6. Add the Cancel Booking action
- Click Add node → Actions → Cancel Booking.
- Inspector:
- Event ID —
{{ .trigger.event.masterId }}. This is critical. Cancelling the master deletes the whole series; cancellingevent.idwould only delete this one occurrence (and the next one would no-show, then the next, then the next…). - Cancellation message — something honest like
Cancelled automatically after 20 no-shows. Reach out to facilities if you'd like to re-book.. - Notify attendees —
UPDATE_ALL.
- Event ID —
- Wire the true port of the threshold If to this action.
7. Test it
- Click Run workflow.
- The trigger picker opens — pick Booking No-Show (this workflow only has one trigger anyway).
- Edit the trigger payload to fixture an occurrence of a recurring series:
{
"event": {
"id": "occ-test",
"subject": "Weekly architecture sync",
"space": {"id": "sp-room-a", "name": "Room A"},
"organizer": {"email": "you@example.com"},
"isRecurring": true,
"masterId": "master-arch-sync",
"type": "occurrence"
}
} - Run it. The counter for
master-arch-syncincrements to 1. Threshold is 20, so the workflow stops there. No real booking is cancelled. Run it 19 more times (or temporarily lower the threshold) to exercise the cancel path against a fixture event id.
8. Save and enable
Click Save, leave Enabled on, write a commit message ("Cancel abandoned recurring series after 20 no-shows"), and the workflow takes over.
A note on "in a row" vs "total"
This workflow counts total no-shows on a series, ever. The counter never resets.
The intuitive ask is often "5 no-shows in a row" — reset when somebody actually attends. That's harder than it looks, and the limitation is honest:
- The Booking Ended trigger fires whether the meeting was attended or auto-released. So wiring "Booking Ended → reset counter" resets after every meeting, including no-shows — defeating the count.
- A reliable "attended successfully" signal doesn't exist today.
So pick a high "total" threshold (20 weekly occurrences ≈ five months of no-shows — a strong signal the meeting is abandoned) rather than a low "in a row" threshold. If you want "in a row" properly, that needs a new trigger or a released flag on the Ended payload — both tracked as follow-ups.
Why cancel, not decline?
Two different operations, very different outcomes:
- Cancel (what this action does) removes the event for everyone. The series is gone.
- Decline-as-resource leaves the event on the organizer's calendar with no room — the organizer typically rebooks a different room and the same pattern repeats next week.
For chronic no-shows, cancel is the operationally useful answer. If you want to encourage the organizer to clean up rather than remove the booking yourself, manual outreach beats a workflow.
Variations
- Different thresholds per building. Chain an Is In Building check before the Counter and set a different threshold for each. Or build one workflow per building.

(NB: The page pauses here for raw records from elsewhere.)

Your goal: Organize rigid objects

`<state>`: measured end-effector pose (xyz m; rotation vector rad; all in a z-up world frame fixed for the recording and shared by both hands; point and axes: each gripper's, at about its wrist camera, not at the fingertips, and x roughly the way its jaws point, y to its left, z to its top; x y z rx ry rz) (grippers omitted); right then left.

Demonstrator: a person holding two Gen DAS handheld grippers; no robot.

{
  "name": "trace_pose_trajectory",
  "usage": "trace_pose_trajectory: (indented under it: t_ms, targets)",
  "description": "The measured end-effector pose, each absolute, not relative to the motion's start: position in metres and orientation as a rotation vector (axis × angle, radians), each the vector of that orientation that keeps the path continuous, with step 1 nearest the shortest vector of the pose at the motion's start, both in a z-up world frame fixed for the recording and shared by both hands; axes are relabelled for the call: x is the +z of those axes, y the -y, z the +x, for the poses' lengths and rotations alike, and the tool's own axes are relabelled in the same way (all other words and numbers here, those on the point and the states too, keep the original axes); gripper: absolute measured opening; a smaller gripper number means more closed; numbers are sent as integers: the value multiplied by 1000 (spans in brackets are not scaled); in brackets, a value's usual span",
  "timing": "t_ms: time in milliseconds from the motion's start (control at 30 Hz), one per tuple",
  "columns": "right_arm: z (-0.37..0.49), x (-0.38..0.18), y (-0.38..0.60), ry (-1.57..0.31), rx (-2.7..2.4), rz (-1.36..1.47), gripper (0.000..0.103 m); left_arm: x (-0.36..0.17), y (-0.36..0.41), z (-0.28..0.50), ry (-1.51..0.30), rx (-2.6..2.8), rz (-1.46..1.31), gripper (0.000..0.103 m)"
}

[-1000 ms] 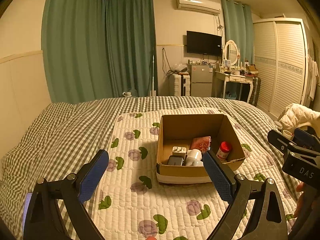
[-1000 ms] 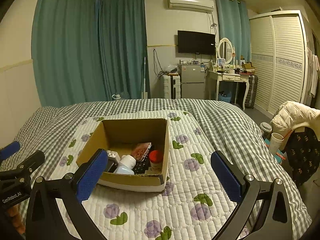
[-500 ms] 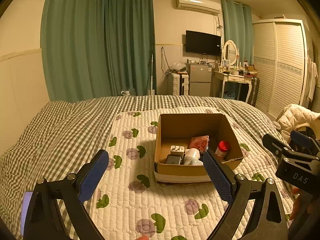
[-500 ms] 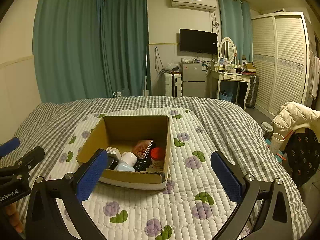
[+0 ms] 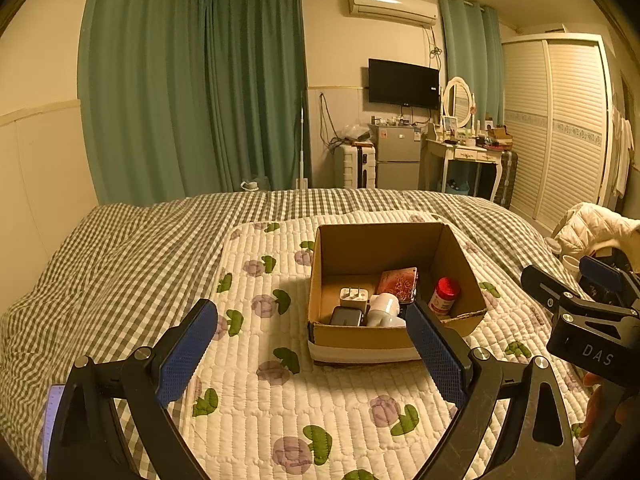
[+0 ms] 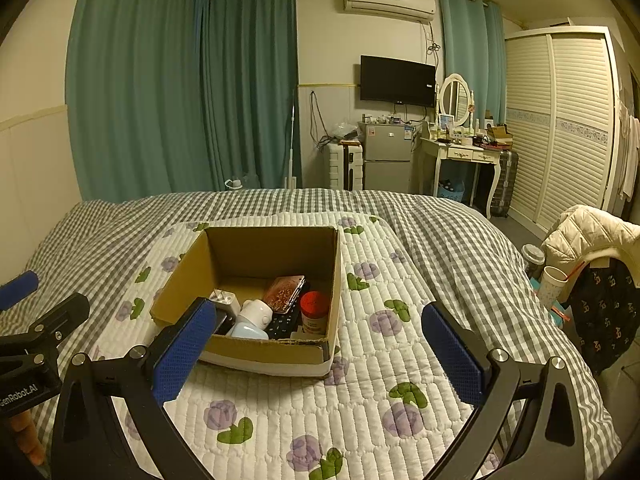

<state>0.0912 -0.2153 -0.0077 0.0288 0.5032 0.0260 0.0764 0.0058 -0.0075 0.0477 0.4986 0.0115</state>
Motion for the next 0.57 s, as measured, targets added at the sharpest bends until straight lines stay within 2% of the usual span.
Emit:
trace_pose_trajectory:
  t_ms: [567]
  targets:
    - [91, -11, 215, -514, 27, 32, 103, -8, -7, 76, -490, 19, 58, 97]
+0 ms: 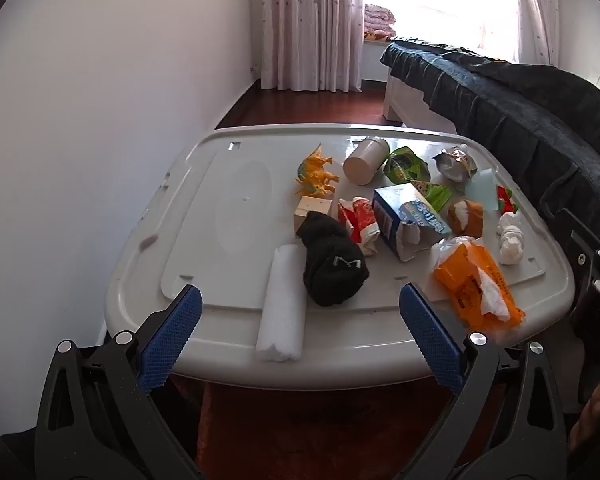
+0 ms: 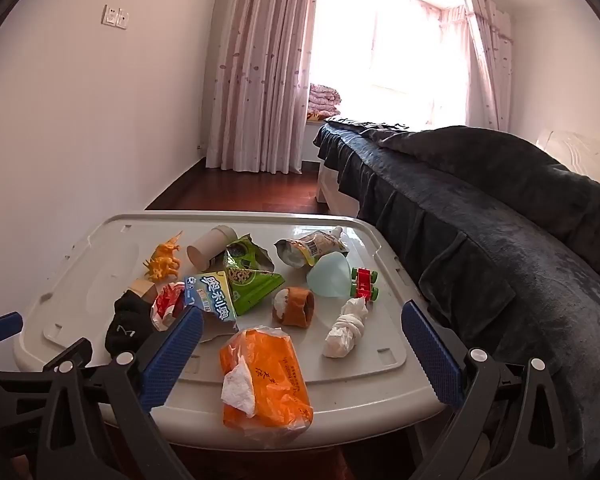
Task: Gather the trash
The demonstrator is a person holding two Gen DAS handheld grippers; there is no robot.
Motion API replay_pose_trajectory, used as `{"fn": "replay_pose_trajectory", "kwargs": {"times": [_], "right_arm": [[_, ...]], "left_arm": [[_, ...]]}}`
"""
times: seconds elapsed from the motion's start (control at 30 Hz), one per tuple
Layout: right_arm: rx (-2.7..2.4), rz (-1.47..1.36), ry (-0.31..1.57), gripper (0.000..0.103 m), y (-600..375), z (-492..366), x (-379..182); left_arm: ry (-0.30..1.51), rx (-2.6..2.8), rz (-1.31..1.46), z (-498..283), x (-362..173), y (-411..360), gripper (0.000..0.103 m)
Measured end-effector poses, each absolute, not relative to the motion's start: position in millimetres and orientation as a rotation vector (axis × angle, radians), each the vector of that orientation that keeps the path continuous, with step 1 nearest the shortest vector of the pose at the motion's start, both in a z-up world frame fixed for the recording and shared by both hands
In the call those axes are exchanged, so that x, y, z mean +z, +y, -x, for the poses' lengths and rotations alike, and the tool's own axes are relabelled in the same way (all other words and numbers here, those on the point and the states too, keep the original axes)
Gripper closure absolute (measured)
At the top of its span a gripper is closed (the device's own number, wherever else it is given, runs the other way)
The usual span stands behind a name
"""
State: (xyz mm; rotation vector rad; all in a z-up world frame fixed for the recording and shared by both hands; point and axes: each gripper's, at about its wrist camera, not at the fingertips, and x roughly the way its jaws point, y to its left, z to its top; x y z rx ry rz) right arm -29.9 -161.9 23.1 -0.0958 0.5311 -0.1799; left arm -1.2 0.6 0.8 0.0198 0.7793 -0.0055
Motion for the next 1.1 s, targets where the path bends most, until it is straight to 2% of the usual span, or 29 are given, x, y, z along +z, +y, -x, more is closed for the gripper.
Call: {"fn": "replay_pose_trajectory", "kwargs": {"times": [1.1], "right_arm": [[-0.157,0.069,0.562,0.005,-158,23,14]], "left_arm": [[0.817,0.036,0.003,-1,-20,17,0.007]]}}
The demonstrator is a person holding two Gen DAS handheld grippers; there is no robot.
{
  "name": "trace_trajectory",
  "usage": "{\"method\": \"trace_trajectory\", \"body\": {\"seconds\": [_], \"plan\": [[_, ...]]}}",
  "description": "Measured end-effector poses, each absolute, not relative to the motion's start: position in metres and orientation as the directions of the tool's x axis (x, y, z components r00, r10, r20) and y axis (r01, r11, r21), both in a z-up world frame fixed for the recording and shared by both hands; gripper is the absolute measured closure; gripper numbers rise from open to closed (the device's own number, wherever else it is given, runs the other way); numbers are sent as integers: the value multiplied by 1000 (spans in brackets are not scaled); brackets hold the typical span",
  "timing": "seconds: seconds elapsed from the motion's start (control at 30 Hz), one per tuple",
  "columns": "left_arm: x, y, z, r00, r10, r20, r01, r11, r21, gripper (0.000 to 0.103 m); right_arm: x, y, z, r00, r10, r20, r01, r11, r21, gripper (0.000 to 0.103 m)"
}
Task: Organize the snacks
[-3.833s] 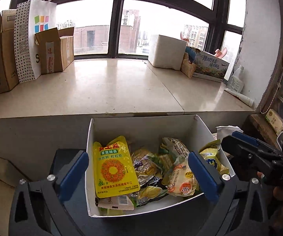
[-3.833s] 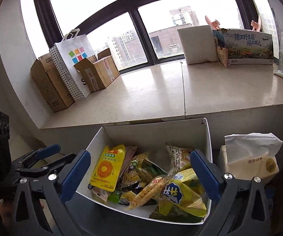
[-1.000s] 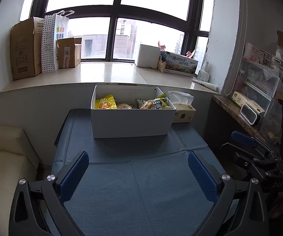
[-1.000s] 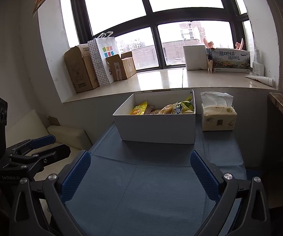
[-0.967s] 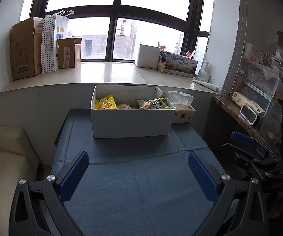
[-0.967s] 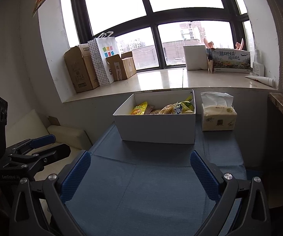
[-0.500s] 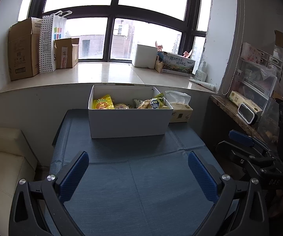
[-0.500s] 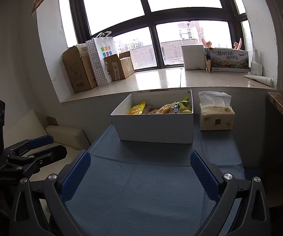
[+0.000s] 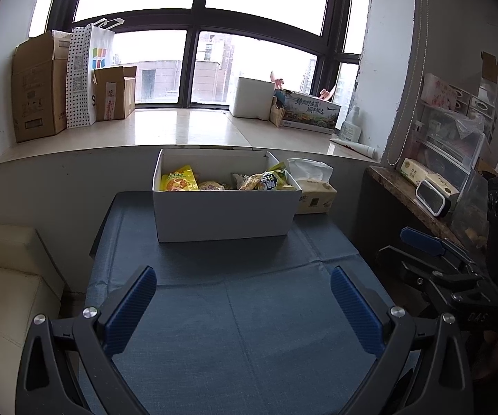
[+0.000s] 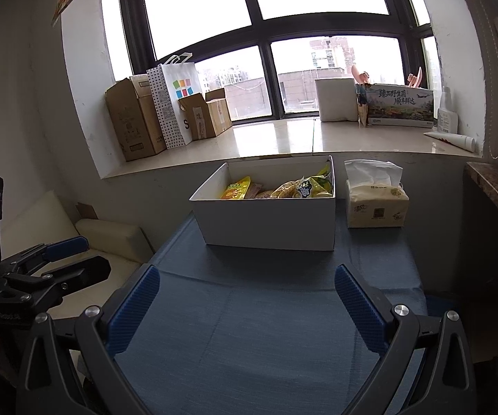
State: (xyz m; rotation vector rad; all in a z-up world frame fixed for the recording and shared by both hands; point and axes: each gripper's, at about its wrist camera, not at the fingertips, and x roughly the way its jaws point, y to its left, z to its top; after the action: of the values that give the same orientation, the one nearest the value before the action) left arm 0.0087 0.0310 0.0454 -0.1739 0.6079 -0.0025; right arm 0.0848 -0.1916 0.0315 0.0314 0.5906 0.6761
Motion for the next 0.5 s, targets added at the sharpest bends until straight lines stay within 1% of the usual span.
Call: {"method": "trace_trajectory", "body": {"seconds": [0.5], "plan": [[9,31,42,814,-64,-578,-44,984,-172,0,85,-189,27,618,590,-519,-578,789,209,0]]}}
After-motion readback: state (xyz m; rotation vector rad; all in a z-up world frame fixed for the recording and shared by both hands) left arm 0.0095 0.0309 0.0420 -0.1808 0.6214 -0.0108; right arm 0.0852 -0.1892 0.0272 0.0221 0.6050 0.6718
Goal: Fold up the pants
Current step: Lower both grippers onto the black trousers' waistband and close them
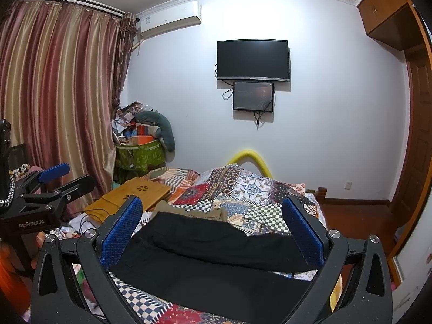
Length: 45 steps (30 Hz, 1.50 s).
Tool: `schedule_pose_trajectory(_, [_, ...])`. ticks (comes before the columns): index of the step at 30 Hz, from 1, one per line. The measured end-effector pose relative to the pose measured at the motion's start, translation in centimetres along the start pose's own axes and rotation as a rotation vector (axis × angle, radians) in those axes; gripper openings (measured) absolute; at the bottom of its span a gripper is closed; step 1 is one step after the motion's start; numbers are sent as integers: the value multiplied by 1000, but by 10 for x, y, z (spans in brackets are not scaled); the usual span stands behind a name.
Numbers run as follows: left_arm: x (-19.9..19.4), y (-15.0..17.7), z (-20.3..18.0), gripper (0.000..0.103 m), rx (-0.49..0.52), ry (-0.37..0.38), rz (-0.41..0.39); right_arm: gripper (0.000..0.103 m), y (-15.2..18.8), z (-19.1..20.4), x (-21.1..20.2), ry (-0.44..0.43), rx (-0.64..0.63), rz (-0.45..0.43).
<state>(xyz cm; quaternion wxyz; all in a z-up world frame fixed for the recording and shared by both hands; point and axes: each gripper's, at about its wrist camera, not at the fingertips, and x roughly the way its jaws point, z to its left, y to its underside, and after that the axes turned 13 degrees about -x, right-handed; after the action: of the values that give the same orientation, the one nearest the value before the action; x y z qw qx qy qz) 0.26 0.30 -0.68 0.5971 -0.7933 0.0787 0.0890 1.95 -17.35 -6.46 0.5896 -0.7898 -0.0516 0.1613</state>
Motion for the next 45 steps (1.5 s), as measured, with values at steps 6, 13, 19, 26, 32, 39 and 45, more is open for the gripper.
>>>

- Notify the organizer instead of cancelling. Swap Cancel Booking for Send Direct Message to
{{ .trigger.event.organizer.email }}, with a message like "This recurring meeting has had no-shows. Should it still be on the calendar?". Less destructive. - Combine with a Cooldown. Wrap the cancel in a Cooldown so the same series can't be cancelled twice if something races. (Probably overkill — DeleteEvent on a non-existent event is a no-op.)
When it doesn't fire
If you expected the workflow to cancel a series and it didn't:
- Executions tab: is the trigger firing? If not, check that auto-release on no-show is enabled for the room and that the booking provider is healthy.
- Expand each step. The first If should route true; the Counter should show the incremented value; the threshold If should route based on that value.
- If everything else looks right but the Cancel step failed with "Workflow has no service account configured for this action", the workflow is missing its service-account binding — talk to your Neowit admin.
- If the Cancel step failed with a provider error, the calendar provider rejected the delete. Check the message — usually a permissions issue against the resource calendar.